Go through the records and show each line where the word "stays" occurs.
[Start of section]
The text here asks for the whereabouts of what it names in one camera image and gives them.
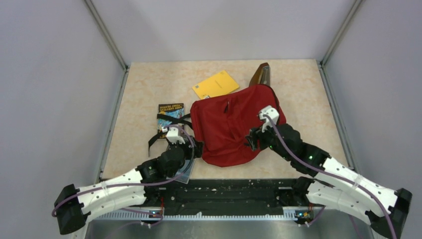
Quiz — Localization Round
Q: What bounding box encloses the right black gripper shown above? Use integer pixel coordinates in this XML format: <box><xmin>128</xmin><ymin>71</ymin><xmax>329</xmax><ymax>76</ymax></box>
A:
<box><xmin>245</xmin><ymin>119</ymin><xmax>292</xmax><ymax>161</ymax></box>

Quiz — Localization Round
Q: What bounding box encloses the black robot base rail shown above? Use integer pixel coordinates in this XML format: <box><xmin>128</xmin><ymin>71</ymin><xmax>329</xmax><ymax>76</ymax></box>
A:
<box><xmin>141</xmin><ymin>177</ymin><xmax>362</xmax><ymax>217</ymax></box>

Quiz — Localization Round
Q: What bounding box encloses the yellow notebook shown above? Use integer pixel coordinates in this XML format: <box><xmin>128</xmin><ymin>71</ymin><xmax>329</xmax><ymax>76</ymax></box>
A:
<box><xmin>192</xmin><ymin>70</ymin><xmax>240</xmax><ymax>100</ymax></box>

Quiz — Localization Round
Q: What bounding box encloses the Nineteen Eighty-Four dark book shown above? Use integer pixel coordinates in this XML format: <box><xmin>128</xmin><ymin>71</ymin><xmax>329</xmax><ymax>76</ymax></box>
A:
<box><xmin>165</xmin><ymin>159</ymin><xmax>195</xmax><ymax>184</ymax></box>

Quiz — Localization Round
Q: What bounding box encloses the brown wooden metronome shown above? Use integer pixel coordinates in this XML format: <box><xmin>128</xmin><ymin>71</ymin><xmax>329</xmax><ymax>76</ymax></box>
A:
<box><xmin>248</xmin><ymin>62</ymin><xmax>271</xmax><ymax>87</ymax></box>

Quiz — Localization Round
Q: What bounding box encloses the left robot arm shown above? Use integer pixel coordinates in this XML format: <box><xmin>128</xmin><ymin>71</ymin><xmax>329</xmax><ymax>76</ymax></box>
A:
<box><xmin>51</xmin><ymin>138</ymin><xmax>204</xmax><ymax>235</ymax></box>

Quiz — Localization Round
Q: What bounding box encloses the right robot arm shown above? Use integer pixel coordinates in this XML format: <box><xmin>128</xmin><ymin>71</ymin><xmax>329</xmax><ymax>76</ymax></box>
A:
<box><xmin>245</xmin><ymin>124</ymin><xmax>413</xmax><ymax>239</ymax></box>

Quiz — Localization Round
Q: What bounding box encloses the red student backpack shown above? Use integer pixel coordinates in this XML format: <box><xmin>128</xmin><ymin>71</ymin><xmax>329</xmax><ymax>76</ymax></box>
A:
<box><xmin>187</xmin><ymin>84</ymin><xmax>286</xmax><ymax>167</ymax></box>

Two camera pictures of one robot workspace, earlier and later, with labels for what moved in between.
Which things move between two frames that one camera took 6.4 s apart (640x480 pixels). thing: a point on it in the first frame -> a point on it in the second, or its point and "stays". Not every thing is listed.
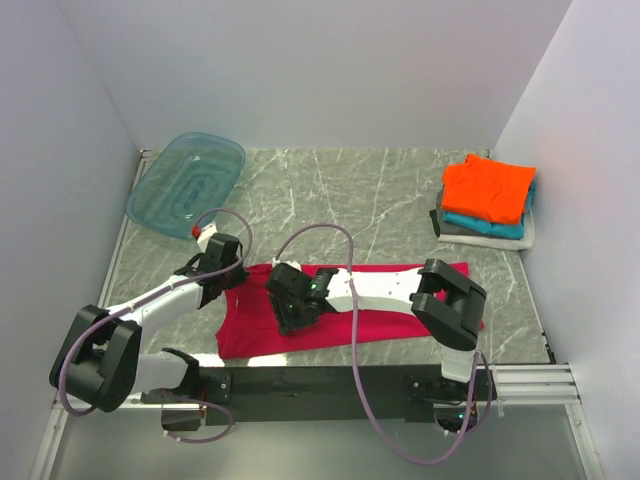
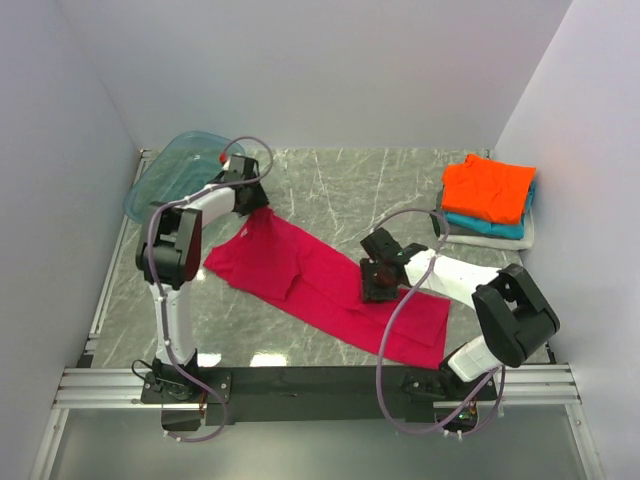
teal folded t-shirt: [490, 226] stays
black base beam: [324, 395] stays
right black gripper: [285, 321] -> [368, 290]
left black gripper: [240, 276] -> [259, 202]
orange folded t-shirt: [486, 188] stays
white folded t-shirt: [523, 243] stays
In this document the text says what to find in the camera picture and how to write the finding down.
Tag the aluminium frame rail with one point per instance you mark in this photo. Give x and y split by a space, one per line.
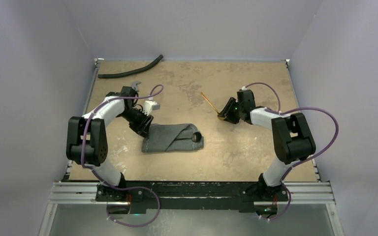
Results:
92 192

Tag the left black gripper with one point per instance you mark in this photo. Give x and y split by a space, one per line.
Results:
142 128

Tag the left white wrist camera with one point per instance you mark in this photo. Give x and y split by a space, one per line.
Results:
150 106

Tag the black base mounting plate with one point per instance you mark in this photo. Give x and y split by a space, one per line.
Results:
193 195

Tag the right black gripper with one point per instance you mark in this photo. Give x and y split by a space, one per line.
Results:
227 111

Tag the red handled screwdriver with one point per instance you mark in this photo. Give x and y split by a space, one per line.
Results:
135 84

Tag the grey cloth napkin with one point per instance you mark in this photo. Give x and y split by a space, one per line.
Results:
171 138

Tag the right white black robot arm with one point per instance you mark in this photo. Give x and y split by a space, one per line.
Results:
292 139

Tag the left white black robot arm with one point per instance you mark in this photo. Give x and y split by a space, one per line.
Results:
87 143

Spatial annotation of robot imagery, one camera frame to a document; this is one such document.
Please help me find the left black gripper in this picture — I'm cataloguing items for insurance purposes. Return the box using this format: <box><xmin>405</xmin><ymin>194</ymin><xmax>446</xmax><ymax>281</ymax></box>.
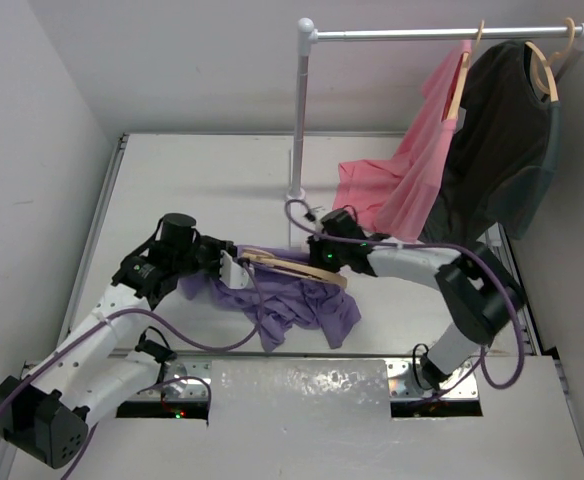
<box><xmin>172</xmin><ymin>233</ymin><xmax>235</xmax><ymax>278</ymax></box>

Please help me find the purple t shirt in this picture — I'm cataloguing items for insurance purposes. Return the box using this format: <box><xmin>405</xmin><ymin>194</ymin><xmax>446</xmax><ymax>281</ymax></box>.
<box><xmin>180</xmin><ymin>246</ymin><xmax>362</xmax><ymax>352</ymax></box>

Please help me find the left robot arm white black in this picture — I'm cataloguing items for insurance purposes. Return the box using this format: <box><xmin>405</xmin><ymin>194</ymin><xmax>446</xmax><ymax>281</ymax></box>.
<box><xmin>0</xmin><ymin>213</ymin><xmax>237</xmax><ymax>469</ymax></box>

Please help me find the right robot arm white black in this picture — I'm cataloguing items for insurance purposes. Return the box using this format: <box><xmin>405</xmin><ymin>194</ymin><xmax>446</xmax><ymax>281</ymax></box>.
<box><xmin>306</xmin><ymin>208</ymin><xmax>527</xmax><ymax>392</ymax></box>

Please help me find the pink t shirt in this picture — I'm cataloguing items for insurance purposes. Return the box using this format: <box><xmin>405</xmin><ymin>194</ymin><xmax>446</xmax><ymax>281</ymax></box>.
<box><xmin>332</xmin><ymin>40</ymin><xmax>472</xmax><ymax>242</ymax></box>

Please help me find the dark grey t shirt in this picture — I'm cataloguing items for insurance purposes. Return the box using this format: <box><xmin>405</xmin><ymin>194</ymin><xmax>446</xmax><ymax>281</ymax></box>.
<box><xmin>418</xmin><ymin>40</ymin><xmax>561</xmax><ymax>246</ymax></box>

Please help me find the wooden hanger holding pink shirt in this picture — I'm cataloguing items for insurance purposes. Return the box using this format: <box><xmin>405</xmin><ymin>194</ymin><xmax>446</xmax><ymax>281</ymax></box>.
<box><xmin>445</xmin><ymin>19</ymin><xmax>485</xmax><ymax>120</ymax></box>

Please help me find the wooden hanger holding dark shirt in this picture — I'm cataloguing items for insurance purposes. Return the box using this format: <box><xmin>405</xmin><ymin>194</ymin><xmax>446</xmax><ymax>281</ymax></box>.
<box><xmin>525</xmin><ymin>17</ymin><xmax>576</xmax><ymax>102</ymax></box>

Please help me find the silver clothes rack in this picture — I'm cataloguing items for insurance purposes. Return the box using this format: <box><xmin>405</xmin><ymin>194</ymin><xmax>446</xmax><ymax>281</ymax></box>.
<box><xmin>284</xmin><ymin>10</ymin><xmax>584</xmax><ymax>251</ymax></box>

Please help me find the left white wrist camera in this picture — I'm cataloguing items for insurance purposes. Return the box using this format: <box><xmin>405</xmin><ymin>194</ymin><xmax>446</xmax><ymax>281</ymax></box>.
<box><xmin>219</xmin><ymin>250</ymin><xmax>251</xmax><ymax>290</ymax></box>

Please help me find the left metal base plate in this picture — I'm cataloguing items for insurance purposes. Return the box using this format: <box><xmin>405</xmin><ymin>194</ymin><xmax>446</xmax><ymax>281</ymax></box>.
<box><xmin>139</xmin><ymin>361</ymin><xmax>211</xmax><ymax>402</ymax></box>

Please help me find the metal base plate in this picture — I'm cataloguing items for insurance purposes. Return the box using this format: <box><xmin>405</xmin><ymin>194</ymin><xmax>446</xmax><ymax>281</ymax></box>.
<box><xmin>139</xmin><ymin>361</ymin><xmax>211</xmax><ymax>402</ymax></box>
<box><xmin>385</xmin><ymin>357</ymin><xmax>479</xmax><ymax>402</ymax></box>

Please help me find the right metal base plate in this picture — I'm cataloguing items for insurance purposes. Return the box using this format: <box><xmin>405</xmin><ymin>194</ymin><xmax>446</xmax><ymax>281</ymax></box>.
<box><xmin>385</xmin><ymin>357</ymin><xmax>479</xmax><ymax>402</ymax></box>

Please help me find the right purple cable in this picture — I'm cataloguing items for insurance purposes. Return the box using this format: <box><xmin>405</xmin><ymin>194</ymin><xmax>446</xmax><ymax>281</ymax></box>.
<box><xmin>284</xmin><ymin>199</ymin><xmax>527</xmax><ymax>401</ymax></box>

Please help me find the aluminium table frame rail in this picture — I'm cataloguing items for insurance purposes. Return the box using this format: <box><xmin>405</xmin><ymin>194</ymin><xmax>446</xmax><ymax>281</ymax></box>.
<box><xmin>0</xmin><ymin>133</ymin><xmax>130</xmax><ymax>479</ymax></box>

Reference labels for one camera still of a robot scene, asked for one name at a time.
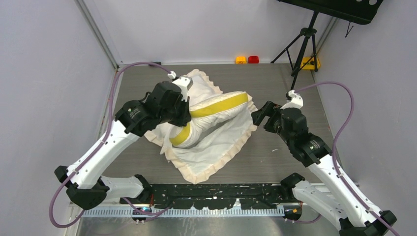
[End of section]
== Solved problem ==
Which things move between two frames that one camera took 6.4 s apart (640x480 pixels). thing: a point on it in the first frame -> a point on it in the second, or its point and "stays". Not every thing is listed.
teal folded t-shirt: [490, 226] stays
black base beam: [324, 395] stays
orange folded t-shirt: [486, 188] stays
white folded t-shirt: [523, 243] stays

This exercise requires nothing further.